I could go on. There is countless anecdotal evidence that ageism is excused rather than corrected. I’ll also be the first to say that the reverse situation is also true. Except for a few genuine examples of backlash against age discrimination, the older crowd is just as guilty of casually dismissing ideas coming from younger workers. They can also be extremely vocal about it in very abusive language. This can be rationalized (but never excused) as a fear of becoming obsolete, an unwillingness to seek new challenges, or just plain old green-eyed jealousy. Unfortunately, these artificial barriers are thrust up to prevent a meaningful dialog between groups of people who have so much to offer each other. Cooperation is so easy, but confrontation begets more confrontation.

When somebody asked me if I was planning to attend my high school reunion, my response was, ‘Why would I want to hang out with old people?” I was only half-joking because there is an element of truth in that comment.

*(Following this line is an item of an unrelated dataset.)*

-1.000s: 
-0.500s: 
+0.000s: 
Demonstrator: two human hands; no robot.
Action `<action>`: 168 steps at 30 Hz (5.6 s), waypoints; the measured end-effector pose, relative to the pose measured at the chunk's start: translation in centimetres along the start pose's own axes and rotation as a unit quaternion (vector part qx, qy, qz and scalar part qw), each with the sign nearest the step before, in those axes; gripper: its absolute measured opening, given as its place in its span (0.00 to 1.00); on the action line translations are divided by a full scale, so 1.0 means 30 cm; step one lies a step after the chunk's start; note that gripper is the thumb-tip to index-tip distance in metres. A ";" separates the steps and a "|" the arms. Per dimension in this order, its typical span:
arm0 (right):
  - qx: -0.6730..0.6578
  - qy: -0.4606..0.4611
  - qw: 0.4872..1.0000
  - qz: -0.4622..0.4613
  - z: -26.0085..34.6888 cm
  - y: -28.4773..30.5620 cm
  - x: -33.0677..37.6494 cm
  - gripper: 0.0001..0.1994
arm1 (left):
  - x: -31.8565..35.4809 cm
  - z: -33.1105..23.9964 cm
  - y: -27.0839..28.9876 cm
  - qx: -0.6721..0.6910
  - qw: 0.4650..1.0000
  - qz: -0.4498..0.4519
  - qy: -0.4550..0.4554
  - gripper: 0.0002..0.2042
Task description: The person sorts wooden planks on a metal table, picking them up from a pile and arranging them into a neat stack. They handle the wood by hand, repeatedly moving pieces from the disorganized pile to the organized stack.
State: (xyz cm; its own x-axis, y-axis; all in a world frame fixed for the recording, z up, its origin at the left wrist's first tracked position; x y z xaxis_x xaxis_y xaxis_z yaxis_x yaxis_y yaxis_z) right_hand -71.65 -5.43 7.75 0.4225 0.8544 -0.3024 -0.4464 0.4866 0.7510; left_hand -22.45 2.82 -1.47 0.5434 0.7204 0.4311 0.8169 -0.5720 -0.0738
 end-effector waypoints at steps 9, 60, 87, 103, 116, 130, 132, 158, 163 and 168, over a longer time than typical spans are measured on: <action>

I enjoy the company of people with whom I have shared everyday experiences and have developed life-long friendships. But I also am proud of relationships with younger people who seem to breathe new life into any room when they enter. My only hope is that when I enter the room, the first impression is not “Damn, that guy is old!” but “Wow, I wonder if I could learn from him.” A friend told me that I should be asking myself, “What is there about me that would make young people want to talk to me?” When I stop asking that question, I will have forfeited the right to be offended when I am ignored.